Quanto aos Berninis e os demais artistas barrocos e também os renascentistas e todos os demais fica a certeza de que a arte não está presa a uma época ou região, mas como divisa da alma humana, que a produz da forma que sente; alma humana, esta a única natureza verdadeiramente universal.
A partir disto tudo é possível fazer uma reflexão sobre como Winckelmann veria a arte moderna.
Sabendo-se que a arte moderna tardou a chegar a Alemanha e que os nazistas criaram o conceito de arte degenerada penso que Winckelmann associar-se-ia com os contrários a nova arte, aliás, se ele condenava o barroco é certo que o que viria depois seria condenável também. Provavelmente a obra O grito[16] de Edvard Munch (1963 - 1944) estaria longe do ideal de Winckelmann, pois não traz a calma que pode mostrar a natureza da alma; diga-se que esta obra é o oposto disto. A obra-prima de Munch traz a angústia, o desespero e nada parece estar calmo, tampouco o mar ao fundo; tudo parece em ebulição.
Óbvio que não se pode fazer tal anacronismo e tentar fazer um historiador do século XVII pensar uma obra moderna, mas o que vale aqui é o fato de que Winckelmann não falava da arte em si, mas de um ideal próprio.

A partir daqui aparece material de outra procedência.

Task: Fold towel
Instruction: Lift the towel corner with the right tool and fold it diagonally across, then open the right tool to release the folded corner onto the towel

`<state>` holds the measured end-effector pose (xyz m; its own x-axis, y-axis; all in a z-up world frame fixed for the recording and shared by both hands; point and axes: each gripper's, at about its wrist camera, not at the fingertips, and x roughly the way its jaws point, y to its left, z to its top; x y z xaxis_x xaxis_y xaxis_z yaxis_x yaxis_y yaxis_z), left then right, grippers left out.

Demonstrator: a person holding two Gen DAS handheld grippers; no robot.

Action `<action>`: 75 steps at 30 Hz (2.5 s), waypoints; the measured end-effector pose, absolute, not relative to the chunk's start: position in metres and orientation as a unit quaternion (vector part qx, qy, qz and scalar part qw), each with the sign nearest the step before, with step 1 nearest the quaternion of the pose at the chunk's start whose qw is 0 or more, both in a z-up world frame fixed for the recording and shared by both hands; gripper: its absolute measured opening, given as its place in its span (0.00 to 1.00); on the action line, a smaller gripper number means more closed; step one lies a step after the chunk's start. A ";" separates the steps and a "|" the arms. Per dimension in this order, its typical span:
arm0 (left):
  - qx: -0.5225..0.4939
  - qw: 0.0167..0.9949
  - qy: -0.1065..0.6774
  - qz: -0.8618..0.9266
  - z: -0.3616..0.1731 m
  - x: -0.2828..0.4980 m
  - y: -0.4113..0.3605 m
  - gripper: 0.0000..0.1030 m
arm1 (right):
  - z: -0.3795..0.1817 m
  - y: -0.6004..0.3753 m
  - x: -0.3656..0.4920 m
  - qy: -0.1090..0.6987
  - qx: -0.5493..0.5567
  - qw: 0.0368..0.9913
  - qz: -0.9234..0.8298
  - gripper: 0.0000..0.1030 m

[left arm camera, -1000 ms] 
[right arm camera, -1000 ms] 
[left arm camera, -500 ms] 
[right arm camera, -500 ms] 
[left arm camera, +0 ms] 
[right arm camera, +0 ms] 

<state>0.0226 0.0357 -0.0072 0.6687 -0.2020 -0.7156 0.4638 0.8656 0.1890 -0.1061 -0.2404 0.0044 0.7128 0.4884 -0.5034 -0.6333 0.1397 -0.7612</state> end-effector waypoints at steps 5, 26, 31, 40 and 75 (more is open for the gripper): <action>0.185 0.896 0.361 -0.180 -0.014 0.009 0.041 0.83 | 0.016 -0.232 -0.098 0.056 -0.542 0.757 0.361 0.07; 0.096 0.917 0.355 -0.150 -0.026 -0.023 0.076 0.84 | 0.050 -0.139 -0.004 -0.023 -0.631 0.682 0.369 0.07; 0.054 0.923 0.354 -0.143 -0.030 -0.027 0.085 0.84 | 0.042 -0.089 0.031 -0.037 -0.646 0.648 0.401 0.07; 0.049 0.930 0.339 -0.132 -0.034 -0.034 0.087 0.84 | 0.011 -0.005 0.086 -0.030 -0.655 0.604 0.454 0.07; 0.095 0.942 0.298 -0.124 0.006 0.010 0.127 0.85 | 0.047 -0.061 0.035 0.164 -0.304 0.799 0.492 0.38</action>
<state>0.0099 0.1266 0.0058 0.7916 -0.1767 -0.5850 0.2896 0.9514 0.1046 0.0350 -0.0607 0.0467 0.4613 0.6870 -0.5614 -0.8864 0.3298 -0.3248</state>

Ele parece não buscar entender a arte, mas a si mesmo, um homem deslocado no tempo-espaço, que talvez seria profundo crítico do Die Brücke, grupo expressionista que surgiu em Dresden no começo do século XX, mesma cidade onde ele se converteu ao catolicismo para obter favor da corte católica local para conseguir meios de procurar por seu ideal helenista.
  



[1] Le Bassin aux Nynpheas. 1899 - Claude Monet. Òleo sobre tela. Museu D’Orsay – Paris.
[2]
[3] Winckelmann, Johann J. Reflexões sobre a Arte Antiga, pág 40.
[4] idem
[5] Michelangelo di Lodovico Buonarroti Simoni. (Caprese, 06 de março de 1475 – Roma, 18 de fevereiro de 1564).
[6] pág 53
[7]
[8] WÖLFFLIN, Heinrich; Conceitos fundamentais da História da Arte, Martins Fontes, 2009
[9]
[10] Êxtase de Santa Tereza – Gian Lorenzo Bernini. Igreja  de Santa Maria Della Vitória – Roma.
[11] Hermes – Museu Pio Clemente
[12] Apolo de Belvedere – Acervo do Museu Pio Clemente – Vaticano. Obra de datação e autoria desconhecida.
[13] Introdução à leitura de Winckelmann. – A destruição do Barroco, pgs13
[14] Vênus de Médicis – Século I d. C. Cópia em Mármore. Galleria Degli Uffizi – Florença.
[16]  O Grito. Série de pinturas do artista norueguês Edvard Munch. A única em coleção particular, datada de 1895, foi vendida em 2012 por quase 120 milhões de dólares.